Le point d'arrivée est le procès-verbal de conseil municipal, devenu depuis la réforme de 2022 le document officiel unique, avec ses mentions obligatoires et son délai de publication. Les décisions elles-mêmes prennent la forme de délibérations, et beaucoup de communes continuent d'employer par habitude le terme de compte rendu de conseil municipal, dont le régime a pourtant changé. Ces trois pages détaillent chacune l'aval de la séance.
Côté méthode, enregistrer la séance (les séances du conseil municipal sont publiques, article L2121-18 du CGCT) puis en obtenir une transcription écrite fait gagner un temps considérable : au lieu de reconstituer les échanges de mémoire ou à partir de notes lacunaires, le secrétaire de séance part d'un texte complet et le condense en résumé des opinions exprimées, ce que demande précisément l'article L2121-15 du CGCT. Informez les participants de l'enregistrement et précisez son usage, qui reste ici un outil de travail interne servant à la rédaction du PV.

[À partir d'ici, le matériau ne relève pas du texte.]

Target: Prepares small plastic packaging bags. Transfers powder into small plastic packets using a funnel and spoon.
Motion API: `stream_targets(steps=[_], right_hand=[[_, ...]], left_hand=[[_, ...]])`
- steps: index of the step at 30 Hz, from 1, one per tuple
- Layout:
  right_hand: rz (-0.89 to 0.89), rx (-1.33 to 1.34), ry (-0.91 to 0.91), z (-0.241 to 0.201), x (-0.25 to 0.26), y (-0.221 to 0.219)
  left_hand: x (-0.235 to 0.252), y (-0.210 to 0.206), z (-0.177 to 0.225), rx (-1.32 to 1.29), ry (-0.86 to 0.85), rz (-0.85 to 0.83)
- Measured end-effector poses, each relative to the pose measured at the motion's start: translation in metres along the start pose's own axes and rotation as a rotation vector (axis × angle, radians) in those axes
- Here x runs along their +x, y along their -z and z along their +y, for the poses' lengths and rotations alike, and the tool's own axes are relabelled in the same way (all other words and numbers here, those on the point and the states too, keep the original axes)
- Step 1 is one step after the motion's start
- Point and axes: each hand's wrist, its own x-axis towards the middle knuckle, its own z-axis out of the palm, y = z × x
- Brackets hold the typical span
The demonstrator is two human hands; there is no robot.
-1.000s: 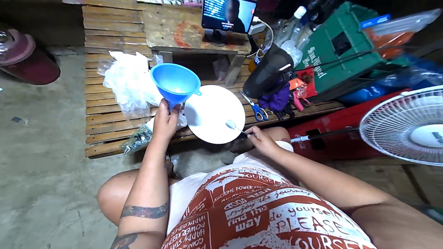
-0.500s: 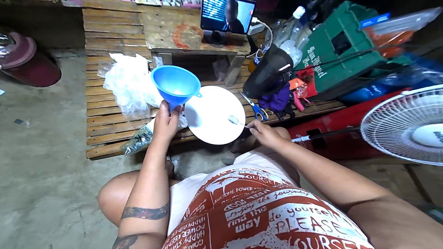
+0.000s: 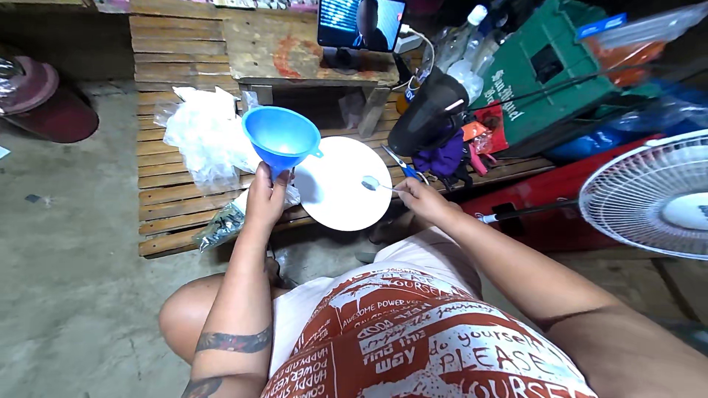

C'est ce qu'automatise AudiosTranscribe : vous déposez l'enregistrement de la séance, l'outil restitue la transcription avec les intervenants distingués, puis une base de compte rendu structurée que vous n'avez plus qu'à relire et à mettre au format de votre commune. Point important pour une collectivité : le traitement est hébergé en Europe, ce qui simplifie l'analyse de conformité au RGPD par rapport à un outil qui expédie l'audio hors Union européenne. Si vous rédigez aussi des comptes rendus d'autres instances, notre modèle de compte rendu de réunion couvre les formats plus généraux.
Les erreurs les plus fréquentes
- Compter le jour de l'envoi ou le jour de la séance dans le délai. Les deux sont exclus : ce sont des jours francs.
- Croire qu'un week-end ou un jour férié décale le délai. Il n'est pas prorogé, ces jours comptent normalement.
- Oublier un conseiller, notamment un élu de l'opposition réputé absent, ou un conseiller ayant demandé le papier.
- Ne pas mentionner la convocation au registre des délibérations, ni l'afficher ou la publier, alors que l'article L2121-10 l'exige.
- Envoyer une note de synthèse indigente dans une commune de 3 500 habitants et plus, ou renvoyer les élus vers des documents "consultables en mairie" au lieu de les joindre.
- Faire voter un point en questions diverses. Réservez cette rubrique aux sujets de faible importance, sans délibération.
- Utiliser des libellés vagues à l'ordre du jour, qui n'informent pas réellement les conseillers.
- Invoquer l'urgence sans faire voter le conseil sur l'urgence en début de séance, et sans le consigner au procès-verbal.
- Ne conserver aucune preuve d'envoi. Le registre fait foi, mais un accusé de réception vous évite bien des discussions.
Sources
- Article L2121-9 du CGCT (réunion du conseil, demande motivée, délai de trente jours) : Légifrance
- Article L2121-10 du CGCT (convocation par le maire, ordre du jour, transmission dématérialisée) : Légifrance
- Article L2121-11 du CGCT (trois jours francs, communes de moins de 3 500 habitants) : Légifrance
- Article L2121-12 du CGCT (cinq jours francs, note explicative de synthèse) : Légifrance
- Article L2121-19 du CGCT (questions orales) : Légifrance
- Réponse ministérielle n° 03348, JO Sénat du 14 février 2013 : calcul du délai franc en présence de jours fériés
- Réponse ministérielle à la question écrite n° 2447, Assemblée nationale : point de départ du délai de convocation
- Réponse ministérielle n° 14439, JO Sénat : régime juridique des questions diverses
- Direction générale des collectivités locales, collectivites-locales.gouv.fr
Disclaimer : informations à jour au 28 août 2026, à titre indicatif, et qui ne constituent pas une consultation juridique. Le droit applicable et son interprétation par le juge peuvent évoluer : vérifiez le texte en vigueur sur Légifrance (articles L2121-9 à L2121-13 du CGCT) et rapprochez-vous de votre centre de gestion, de votre agence technique départementale ou de votre association départementale des maires pour les cas particuliers.